I'd be interested in your colleague's justification as to why empty fields are bad. As far as I'm aware, empty or null fields aren't bad in and of themselves. If you have a lot of empty data values for a column that you are planning on putting an important index on, you may want to consider other options. This goes for any column where you have a lot of duplicate records actually and need an index, as duplicated records lower the cardinality of the column, making indexes less useful. In your case, I don't see it being an issue.
For this kind of data, you're likely using a VARCHAR or some kind of TEXT column anyway, which are variable length fields in the database. It doesn't matter if your field is full of data or empty, you're still going to incur the overhead of a variable-length column (which isn't worth worrying about in normal circumstances). So again, there's no difference to the RDBMS.
From the sounds of what you're designing, I think if you came up with a generic method of handling address variances in a single table, it would be the way to go. Your code and structure would be much simpler at the negligible (in my opinion) cost of some empty data fields.
That's what nullable fields are for: "Data not available/applicable".
SQL has a different notion of null than most programming languages, so SQL's null is often a misunderstood concept.
Whatever you do, do not go down the EAV route.
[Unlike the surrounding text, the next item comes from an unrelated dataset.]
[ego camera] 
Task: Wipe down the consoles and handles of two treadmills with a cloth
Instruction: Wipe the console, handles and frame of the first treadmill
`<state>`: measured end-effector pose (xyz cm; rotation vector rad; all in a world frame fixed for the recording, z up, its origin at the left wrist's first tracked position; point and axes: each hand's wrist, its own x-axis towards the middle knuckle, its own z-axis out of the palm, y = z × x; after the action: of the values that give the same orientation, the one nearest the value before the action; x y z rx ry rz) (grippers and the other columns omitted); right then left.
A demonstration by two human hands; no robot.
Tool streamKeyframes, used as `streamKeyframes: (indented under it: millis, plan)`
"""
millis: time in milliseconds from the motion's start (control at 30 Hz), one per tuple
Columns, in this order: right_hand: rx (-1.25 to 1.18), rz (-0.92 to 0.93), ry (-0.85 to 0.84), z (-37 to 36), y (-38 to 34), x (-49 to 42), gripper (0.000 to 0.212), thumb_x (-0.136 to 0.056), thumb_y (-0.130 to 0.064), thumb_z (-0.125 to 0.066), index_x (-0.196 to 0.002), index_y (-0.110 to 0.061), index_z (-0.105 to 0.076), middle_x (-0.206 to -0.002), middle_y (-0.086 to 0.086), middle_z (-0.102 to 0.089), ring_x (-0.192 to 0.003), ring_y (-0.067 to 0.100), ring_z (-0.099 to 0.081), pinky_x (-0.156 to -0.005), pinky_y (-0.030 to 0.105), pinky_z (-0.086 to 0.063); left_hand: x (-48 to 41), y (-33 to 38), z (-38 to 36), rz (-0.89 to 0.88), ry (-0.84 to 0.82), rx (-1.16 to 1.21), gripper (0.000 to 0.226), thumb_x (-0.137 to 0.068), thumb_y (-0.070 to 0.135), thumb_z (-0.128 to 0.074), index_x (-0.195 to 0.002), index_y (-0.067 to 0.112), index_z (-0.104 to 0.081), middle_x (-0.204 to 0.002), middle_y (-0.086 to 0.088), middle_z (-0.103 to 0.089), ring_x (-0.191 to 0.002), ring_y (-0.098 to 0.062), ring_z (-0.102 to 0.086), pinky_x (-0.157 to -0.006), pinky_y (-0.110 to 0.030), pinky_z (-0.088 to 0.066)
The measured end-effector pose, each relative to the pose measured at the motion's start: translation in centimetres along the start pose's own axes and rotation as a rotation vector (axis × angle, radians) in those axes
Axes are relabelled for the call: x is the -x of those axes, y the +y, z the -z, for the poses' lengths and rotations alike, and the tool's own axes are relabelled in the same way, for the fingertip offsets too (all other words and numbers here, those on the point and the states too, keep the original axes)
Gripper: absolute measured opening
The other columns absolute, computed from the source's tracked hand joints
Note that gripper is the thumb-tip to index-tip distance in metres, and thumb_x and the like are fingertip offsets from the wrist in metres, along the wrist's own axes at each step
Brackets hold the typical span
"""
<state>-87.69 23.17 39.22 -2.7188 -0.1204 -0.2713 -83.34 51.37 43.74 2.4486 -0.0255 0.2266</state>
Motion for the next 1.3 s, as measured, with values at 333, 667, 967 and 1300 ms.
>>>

This is a prescription for a poorly performing database, far, far worse than a few empty fields.
If you must have a separate related tables for the different situations, a lot of that will depend on how different the entities are and how they will be queried. If you will be querying across categories, you will find that joins to a bunch of tables to get all the data you may or may not need is a nightmare (I don't know if Germany will be in my result set so I join to the Germany details tables, oops didn't need to). It can be far simpler to handle nulls than to try it figure out which of many tables you need to join to (and to always remember to left join to those tables).
However, if you will never be querying across the entitites and the fields make sense separate, then put them in a separate table.
Nulls invariably add complexity to a data model because the behaviour of null in SQL rarely matches the maths, logic or reality that you intended to model with it. In other words, some queries return incorrect results, which you then need to compensate for with additional logic.
All information can be represented accurately without nulls. Since nulls add complexity it is sound design practice to begin your data model without them and then only add a null where you find some special reason to do so or where some database feature or limitation forces a null upon you.
I wouldn't overthink it. NULL can be used, but developers need to be careful using them.
I would prefer to have the Address be a long Text field in the database for any website that deals with multiple countries.
Most websites have Address Line1, Address Line 2, Postal/ZIP Code, City, State/Region, Country ... anything more than that (like EAV) would be overkill.
I wouldn't mind having the user interface show different labels near the text boxes for each country.
Entry code, floor/level, title fields, security number, and so on should fit in the address lines, the label near it, or a tip in the UI can indicate it.